Which lines run from the one containing "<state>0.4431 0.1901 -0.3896" to the end of the listing? Copy them out exactly, leaving out the rest.

*** Opening Supplied material ***

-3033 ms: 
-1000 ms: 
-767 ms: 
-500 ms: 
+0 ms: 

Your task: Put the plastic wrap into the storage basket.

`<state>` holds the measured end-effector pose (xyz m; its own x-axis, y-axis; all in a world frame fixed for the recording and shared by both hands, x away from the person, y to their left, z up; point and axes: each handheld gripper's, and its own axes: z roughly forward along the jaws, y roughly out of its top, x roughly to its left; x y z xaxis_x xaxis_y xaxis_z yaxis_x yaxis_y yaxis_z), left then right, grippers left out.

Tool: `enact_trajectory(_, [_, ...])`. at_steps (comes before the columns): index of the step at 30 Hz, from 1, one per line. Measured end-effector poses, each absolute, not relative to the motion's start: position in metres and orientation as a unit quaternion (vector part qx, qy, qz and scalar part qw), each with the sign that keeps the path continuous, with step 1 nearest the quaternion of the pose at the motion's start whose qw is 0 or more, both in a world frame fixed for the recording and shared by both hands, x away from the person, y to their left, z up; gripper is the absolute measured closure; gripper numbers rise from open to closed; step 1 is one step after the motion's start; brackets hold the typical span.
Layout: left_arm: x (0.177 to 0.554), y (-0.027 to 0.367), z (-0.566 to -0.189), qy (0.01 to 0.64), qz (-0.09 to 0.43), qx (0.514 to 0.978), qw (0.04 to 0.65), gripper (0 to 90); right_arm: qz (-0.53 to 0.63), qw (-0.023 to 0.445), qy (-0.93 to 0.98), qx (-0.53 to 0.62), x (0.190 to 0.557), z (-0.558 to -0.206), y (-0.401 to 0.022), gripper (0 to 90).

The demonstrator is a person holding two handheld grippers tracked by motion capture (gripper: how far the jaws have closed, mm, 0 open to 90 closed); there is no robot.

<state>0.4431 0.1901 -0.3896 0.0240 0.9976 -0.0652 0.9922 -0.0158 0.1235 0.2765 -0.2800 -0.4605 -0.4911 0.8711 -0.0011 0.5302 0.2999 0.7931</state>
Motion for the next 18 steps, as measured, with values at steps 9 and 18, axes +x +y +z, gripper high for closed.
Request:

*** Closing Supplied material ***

Task output
<state>0.4431 0.1901 -0.3896 0.0240 0.9976 -0.0652 0.9922 -0.0158 0.1235 0.2765 -0.2800 -0.4605 -0.4911 0.8711 -0.0011 0.5302 0.2999 0.7931</state>
Motion for the next 18 steps, as measured, with values at steps 9 and 18, axes +x +y +z, gripper high for closed.
Request:

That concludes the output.